#### What this task involves:
Reproduce, from the lines below, exactly the stretch that begins at the line containing "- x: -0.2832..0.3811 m" and ends at the line containing "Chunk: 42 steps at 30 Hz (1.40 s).", both included.

· · ·

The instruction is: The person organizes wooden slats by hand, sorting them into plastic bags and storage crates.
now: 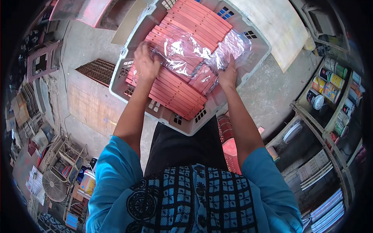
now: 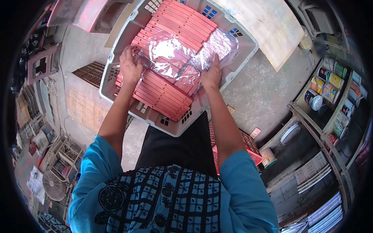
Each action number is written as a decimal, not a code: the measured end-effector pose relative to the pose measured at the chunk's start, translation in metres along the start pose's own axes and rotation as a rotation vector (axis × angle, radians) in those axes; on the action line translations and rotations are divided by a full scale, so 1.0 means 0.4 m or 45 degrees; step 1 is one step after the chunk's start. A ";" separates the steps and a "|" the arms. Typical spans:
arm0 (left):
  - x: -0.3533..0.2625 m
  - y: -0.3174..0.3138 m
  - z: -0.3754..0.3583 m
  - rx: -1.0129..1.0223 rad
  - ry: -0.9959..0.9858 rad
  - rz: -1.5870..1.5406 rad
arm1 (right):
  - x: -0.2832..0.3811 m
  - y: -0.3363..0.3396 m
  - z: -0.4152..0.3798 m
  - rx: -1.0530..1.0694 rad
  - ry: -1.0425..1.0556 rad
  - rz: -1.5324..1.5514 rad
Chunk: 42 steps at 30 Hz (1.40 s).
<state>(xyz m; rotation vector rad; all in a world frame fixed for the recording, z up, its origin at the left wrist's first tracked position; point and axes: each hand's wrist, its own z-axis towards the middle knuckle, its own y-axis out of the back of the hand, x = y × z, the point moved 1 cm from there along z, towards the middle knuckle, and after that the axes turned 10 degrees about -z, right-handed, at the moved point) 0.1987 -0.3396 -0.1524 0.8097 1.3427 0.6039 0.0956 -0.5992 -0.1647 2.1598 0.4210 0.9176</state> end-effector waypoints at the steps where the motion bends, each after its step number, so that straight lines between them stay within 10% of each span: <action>1: -0.017 -0.002 -0.011 0.095 -0.089 0.028 | -0.007 -0.007 0.008 0.000 0.031 -0.019; 8: -0.053 -0.062 -0.083 0.654 -0.156 0.424 | -0.033 -0.035 0.021 -0.200 0.224 -0.154; 15: -0.059 -0.062 -0.092 0.681 -0.126 0.517 | 0.037 -0.042 -0.109 -0.109 0.730 -0.457; 42: -0.044 -0.001 -0.139 0.474 -0.058 0.189 | 0.035 -0.065 -0.182 0.123 0.764 -0.713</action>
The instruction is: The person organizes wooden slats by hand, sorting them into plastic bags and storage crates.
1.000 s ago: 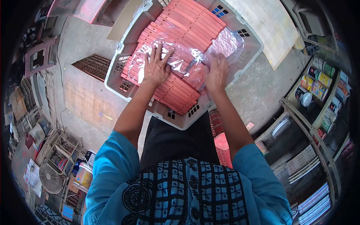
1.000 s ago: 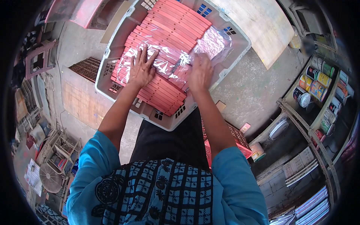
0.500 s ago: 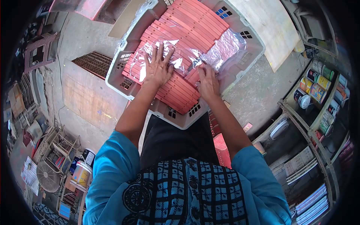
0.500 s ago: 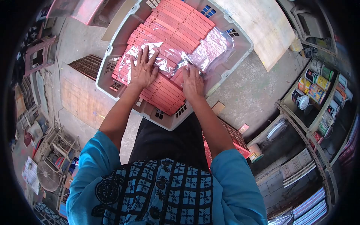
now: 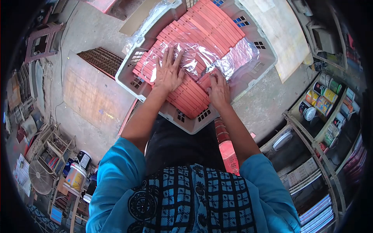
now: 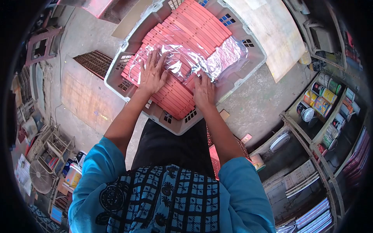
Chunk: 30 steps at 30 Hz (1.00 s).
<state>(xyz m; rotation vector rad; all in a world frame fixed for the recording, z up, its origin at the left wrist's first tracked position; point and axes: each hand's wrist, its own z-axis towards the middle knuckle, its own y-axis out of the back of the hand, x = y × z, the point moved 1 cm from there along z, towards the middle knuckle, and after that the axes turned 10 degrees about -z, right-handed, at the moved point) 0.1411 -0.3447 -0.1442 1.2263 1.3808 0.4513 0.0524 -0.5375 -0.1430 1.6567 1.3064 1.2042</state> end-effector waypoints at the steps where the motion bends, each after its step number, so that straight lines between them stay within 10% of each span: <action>1: -0.003 0.016 -0.011 -0.007 0.002 -0.049 | 0.003 0.003 -0.003 -0.023 0.012 -0.004; 13: 0.051 0.276 -0.492 0.004 -0.175 -0.694 | 0.147 0.101 -0.267 -0.395 -0.239 0.286; 19: 0.023 0.477 -0.536 -0.114 -0.290 -0.810 | 0.286 0.110 -0.353 -0.196 0.222 0.327; 30: -0.669 1.254 -0.517 -0.554 -0.952 0.149 | 0.415 0.353 -0.354 0.193 0.919 0.347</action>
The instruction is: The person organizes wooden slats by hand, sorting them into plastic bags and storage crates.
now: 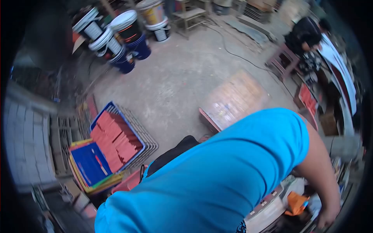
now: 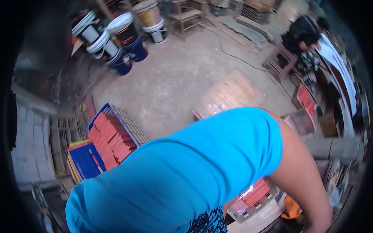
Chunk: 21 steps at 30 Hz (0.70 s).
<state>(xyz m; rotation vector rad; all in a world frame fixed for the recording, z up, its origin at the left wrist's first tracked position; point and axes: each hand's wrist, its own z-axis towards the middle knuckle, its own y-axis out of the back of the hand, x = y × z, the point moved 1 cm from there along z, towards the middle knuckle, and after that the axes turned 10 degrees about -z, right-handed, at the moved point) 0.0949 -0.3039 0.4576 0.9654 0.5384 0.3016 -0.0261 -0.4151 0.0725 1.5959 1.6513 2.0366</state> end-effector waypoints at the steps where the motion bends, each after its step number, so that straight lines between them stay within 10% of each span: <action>1: -0.032 0.047 -0.001 -0.018 0.017 0.066 | 0.021 0.009 0.014 0.034 0.044 -0.012; 9: -0.176 0.256 -0.335 0.026 0.328 0.352 | 0.288 -0.093 0.167 0.395 0.411 -0.153; 15: -0.267 0.257 -1.005 -0.424 0.614 0.097 | 0.550 -0.300 0.264 0.808 0.626 -0.333; 21: -0.525 0.114 -1.679 -0.980 1.944 -0.115 | 0.811 -0.547 0.321 1.223 0.706 -0.560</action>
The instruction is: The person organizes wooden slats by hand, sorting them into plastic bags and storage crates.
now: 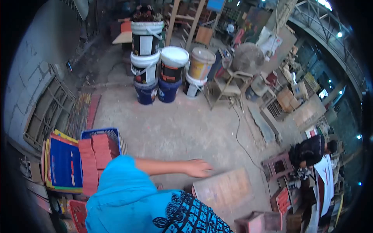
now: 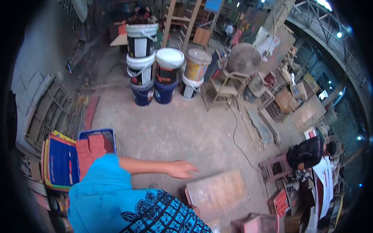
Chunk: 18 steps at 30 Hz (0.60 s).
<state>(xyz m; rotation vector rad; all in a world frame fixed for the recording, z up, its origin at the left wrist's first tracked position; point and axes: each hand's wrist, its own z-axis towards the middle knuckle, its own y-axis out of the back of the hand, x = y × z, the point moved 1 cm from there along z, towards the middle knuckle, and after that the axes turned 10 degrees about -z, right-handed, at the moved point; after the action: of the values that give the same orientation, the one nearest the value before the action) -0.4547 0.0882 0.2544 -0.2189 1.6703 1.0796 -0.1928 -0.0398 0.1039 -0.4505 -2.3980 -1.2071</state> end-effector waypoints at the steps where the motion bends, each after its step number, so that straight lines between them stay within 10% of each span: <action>1: 0.083 0.029 -0.059 -0.100 0.181 0.032 | 0.040 0.019 0.053 -0.002 0.008 0.003; 13: 0.303 0.292 -0.538 -1.287 0.724 -0.901 | 0.468 0.087 0.719 0.002 0.669 -0.337; 18: 0.446 0.374 -0.605 -1.690 0.733 -1.479 | 0.771 0.087 1.073 0.579 -0.005 1.068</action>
<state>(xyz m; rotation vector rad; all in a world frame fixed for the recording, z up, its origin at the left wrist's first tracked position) -0.7821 0.0595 0.1859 -2.1747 0.6546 1.0000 -0.5358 0.3600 0.0510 -1.1337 -2.0176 -0.2847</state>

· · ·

#### Exercise result:
  - x: -0.2832..0.3811 m
  - y: -0.3363..0.3396 m
  - z: -0.4152..0.3798 m
  - rx: -1.0530..1.0694 rad
  - ry: -1.0425..1.0556 rad
  - rz: -1.5324..1.5514 rad
Chunk: 42 steps at 30 Hz (1.40 s).

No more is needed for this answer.